Helping to Finalize Do Not Track

Earlier today, during the W3C’s weekly Do Not Track call, it was announced that I’m going to be one of the new co-chairs of the Tracking Protection Working Group, along with Carl Cargill from Adobe. Having discussed this at length with the two previous chairs — Aleecia McDonald and Peter Swire — I harbor no illusions that this is going to be an easy job. However, I strongly believe that users deserve tools to control how their personal information is collected and used, and that Do Not Track can ultimately be configured to protect privacy while preserving the third-party advertising ecosystem.

Of course, this could be a short-term gig. Next month, the group is going to vote on whether to continue work on defining a Do Not Track standard under a new, streamlined process or whether just to close the group down. This vote is a (perhaps belated) recognition that the existing process just isn’t working — either the group needs to agree to adopt a new structure to finally and definitively settle the core issues, or we should wrap up and work on other solutions to allow users to limit data collection from online advertising. But we cannot just continue to have the same discussions over and over again — searching for an elusive grand bargain between advocates and third-party ad networks that hasn’t materialized over two years of negotiations.

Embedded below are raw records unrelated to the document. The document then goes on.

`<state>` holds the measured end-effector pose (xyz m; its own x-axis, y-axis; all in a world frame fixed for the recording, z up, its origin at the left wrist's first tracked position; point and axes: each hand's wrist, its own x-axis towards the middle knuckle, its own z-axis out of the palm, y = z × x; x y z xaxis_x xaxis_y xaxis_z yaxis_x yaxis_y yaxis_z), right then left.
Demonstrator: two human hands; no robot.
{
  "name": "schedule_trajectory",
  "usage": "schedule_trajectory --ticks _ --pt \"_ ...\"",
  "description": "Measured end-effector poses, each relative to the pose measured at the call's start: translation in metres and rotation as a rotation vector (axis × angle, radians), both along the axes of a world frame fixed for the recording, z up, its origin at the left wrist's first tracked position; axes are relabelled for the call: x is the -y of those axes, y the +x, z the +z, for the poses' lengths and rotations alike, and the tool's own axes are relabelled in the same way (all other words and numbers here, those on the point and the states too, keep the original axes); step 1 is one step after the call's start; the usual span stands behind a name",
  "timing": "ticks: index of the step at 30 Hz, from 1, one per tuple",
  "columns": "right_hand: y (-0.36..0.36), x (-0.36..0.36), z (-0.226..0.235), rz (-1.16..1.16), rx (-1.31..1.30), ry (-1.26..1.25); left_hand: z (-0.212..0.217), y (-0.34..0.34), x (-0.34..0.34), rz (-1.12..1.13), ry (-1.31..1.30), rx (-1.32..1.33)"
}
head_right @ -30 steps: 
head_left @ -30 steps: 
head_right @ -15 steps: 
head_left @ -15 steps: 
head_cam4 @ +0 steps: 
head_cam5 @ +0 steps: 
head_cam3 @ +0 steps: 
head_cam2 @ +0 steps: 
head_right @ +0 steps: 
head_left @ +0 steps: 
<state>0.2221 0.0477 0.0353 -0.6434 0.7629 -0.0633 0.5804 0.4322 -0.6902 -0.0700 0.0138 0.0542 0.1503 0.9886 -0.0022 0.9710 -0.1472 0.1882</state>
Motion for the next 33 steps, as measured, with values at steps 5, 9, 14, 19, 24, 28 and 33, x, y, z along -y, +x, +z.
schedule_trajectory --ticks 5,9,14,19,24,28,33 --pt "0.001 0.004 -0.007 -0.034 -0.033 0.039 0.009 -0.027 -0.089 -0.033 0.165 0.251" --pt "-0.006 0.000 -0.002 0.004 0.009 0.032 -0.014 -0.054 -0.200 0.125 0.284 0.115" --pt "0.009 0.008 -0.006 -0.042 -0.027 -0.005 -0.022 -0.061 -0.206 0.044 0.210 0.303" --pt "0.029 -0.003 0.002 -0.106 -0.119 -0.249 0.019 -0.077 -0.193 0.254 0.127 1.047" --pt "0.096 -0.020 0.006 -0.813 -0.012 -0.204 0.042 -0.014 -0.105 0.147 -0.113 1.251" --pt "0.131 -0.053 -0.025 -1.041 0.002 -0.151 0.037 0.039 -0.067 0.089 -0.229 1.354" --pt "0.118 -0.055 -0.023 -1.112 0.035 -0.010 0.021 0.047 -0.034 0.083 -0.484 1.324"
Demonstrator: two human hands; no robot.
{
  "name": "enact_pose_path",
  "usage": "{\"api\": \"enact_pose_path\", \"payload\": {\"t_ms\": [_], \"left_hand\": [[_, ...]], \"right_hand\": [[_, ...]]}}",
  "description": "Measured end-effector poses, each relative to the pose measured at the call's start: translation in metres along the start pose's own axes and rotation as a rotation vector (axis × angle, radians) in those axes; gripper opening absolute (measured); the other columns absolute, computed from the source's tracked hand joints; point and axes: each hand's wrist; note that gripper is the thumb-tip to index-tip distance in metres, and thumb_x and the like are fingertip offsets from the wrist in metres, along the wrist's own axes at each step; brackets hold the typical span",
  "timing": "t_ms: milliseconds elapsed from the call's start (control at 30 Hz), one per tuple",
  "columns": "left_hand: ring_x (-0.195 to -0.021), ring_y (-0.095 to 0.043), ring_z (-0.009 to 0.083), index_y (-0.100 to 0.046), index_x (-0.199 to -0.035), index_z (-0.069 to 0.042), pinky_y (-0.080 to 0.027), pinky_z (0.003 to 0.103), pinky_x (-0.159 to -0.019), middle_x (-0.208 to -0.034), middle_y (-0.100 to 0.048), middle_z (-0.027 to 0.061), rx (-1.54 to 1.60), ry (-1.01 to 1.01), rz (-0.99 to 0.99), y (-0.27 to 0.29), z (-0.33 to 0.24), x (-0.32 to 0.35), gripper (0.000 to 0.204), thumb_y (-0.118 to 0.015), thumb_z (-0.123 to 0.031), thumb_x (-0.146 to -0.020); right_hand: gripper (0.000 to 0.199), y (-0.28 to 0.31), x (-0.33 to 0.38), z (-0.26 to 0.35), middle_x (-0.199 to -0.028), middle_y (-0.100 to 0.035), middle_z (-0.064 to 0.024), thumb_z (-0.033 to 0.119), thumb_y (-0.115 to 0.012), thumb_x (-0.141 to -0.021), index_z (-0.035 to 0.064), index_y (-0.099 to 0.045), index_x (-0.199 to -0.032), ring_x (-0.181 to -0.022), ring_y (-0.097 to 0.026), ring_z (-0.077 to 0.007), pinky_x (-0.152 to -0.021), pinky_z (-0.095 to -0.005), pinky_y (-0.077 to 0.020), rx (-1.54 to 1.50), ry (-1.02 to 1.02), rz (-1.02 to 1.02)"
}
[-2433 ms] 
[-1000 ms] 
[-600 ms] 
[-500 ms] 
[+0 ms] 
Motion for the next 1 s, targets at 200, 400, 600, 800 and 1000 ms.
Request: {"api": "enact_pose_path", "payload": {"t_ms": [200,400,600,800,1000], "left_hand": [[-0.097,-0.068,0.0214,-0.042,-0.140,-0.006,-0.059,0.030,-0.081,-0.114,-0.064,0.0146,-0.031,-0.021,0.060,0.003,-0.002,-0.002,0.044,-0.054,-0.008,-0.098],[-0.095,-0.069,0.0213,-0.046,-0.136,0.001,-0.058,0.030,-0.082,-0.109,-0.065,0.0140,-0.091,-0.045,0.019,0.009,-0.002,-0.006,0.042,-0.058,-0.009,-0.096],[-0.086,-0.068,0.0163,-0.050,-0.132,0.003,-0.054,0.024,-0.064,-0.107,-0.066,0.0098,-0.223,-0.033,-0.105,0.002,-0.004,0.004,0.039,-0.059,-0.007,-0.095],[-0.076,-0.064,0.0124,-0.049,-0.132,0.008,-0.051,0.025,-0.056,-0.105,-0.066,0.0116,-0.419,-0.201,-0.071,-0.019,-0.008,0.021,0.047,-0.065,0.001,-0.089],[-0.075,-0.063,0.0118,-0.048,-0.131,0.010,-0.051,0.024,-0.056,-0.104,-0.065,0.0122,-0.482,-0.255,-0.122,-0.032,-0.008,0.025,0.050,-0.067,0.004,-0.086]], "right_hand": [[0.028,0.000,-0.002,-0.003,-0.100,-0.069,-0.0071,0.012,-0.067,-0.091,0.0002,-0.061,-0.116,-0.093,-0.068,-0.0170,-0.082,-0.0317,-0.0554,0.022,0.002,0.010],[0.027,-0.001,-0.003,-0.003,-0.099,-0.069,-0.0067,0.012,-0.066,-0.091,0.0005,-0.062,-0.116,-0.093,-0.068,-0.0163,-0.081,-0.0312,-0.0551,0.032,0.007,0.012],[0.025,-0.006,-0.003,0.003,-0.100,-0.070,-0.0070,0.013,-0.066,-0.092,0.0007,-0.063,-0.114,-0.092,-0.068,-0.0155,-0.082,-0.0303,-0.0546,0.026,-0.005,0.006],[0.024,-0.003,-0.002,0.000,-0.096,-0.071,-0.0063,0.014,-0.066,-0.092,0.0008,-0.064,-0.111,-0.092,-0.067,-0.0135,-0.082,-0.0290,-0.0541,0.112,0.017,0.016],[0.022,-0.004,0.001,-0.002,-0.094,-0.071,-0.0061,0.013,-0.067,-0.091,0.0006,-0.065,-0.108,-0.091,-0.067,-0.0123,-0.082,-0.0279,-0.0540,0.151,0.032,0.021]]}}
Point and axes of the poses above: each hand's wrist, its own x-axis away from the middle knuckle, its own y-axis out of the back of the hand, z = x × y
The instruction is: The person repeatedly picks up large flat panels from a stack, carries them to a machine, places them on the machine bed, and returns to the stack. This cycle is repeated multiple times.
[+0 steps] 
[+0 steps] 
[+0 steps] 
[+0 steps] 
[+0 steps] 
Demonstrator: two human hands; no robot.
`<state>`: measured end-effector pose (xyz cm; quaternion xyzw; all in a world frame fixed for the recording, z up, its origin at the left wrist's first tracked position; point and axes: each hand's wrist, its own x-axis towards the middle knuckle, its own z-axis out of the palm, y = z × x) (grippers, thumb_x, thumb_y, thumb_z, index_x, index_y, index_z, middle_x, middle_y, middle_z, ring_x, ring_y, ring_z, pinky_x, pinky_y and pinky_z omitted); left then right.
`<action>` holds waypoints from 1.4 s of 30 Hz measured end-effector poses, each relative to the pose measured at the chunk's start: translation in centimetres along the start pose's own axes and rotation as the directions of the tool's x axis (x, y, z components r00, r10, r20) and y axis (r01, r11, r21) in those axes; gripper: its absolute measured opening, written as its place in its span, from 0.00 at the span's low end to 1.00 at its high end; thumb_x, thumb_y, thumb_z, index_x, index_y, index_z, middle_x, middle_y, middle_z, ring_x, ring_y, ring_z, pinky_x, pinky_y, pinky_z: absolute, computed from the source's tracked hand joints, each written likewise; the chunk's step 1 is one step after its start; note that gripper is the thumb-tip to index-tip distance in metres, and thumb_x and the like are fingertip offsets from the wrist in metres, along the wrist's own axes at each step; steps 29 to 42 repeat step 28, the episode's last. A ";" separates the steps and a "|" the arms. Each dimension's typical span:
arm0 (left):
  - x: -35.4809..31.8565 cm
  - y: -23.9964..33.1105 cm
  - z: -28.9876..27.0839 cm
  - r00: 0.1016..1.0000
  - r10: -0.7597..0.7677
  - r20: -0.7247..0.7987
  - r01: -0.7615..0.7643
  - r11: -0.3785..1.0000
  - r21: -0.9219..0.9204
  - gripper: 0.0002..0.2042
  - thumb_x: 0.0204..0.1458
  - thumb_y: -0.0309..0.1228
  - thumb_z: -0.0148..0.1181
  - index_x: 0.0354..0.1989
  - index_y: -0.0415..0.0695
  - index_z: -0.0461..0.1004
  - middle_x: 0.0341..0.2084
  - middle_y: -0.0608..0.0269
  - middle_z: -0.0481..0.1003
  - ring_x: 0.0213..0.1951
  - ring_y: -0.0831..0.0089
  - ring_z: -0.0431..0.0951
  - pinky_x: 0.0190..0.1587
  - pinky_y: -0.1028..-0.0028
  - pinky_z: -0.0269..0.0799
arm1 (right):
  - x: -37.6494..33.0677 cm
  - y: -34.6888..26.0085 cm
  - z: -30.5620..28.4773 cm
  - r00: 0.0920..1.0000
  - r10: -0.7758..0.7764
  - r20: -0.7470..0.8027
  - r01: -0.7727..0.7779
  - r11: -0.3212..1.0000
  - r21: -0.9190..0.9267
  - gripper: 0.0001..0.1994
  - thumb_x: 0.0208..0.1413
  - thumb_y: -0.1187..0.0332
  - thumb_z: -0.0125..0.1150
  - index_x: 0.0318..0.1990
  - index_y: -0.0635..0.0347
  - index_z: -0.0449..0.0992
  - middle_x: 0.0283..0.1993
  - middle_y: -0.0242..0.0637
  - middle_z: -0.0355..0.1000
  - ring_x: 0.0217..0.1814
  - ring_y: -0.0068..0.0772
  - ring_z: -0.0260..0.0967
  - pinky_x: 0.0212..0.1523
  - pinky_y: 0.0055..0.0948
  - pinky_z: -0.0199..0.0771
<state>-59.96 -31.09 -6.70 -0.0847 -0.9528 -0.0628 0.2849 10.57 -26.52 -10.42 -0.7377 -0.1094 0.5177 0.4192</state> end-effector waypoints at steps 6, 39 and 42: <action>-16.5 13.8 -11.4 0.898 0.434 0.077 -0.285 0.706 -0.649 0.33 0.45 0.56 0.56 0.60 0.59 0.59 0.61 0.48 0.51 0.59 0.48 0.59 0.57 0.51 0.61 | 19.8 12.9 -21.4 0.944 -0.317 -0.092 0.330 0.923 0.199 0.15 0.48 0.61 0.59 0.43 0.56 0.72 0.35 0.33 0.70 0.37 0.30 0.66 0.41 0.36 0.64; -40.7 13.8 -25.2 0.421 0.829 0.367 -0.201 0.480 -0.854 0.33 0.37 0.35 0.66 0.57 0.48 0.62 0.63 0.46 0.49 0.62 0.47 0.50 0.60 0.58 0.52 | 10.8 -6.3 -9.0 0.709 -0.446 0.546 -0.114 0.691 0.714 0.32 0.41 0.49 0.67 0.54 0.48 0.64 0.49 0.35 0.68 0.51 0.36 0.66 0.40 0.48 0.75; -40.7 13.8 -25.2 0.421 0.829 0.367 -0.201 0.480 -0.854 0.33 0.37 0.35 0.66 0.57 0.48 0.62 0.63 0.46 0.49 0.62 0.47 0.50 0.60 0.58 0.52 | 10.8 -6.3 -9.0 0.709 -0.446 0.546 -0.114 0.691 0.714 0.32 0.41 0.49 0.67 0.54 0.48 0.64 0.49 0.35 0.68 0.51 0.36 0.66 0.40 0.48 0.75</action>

If the group decides to move forward, we will need to work quickly and methodically to make actual decisions on the questions that have stymied the group thus far: how to ensure that the DNT signal reflects user choice; how much data third parties can collect for operational purposes; how service providers and data processors are treated under the standard. In July, the Chairs finally made some headway toward certainty by choosing a W3C draft over a trade association proposal as the base text for discussion. Developing a robust standard that will be voluntarily implemented by industry is going to be challenging. However, the browser vendors in recent years have increasingly signaled that they’re going to take action to protect their users’ privacy, and the alternatives to Do Not Track (ranging from cookie blocking to outright ad blocking) must be considerably more threatening to the third-party ecosystem. In order to be meaningful, Do Not Track will require changes to the way the web works today, but the incentives should be there to make it work.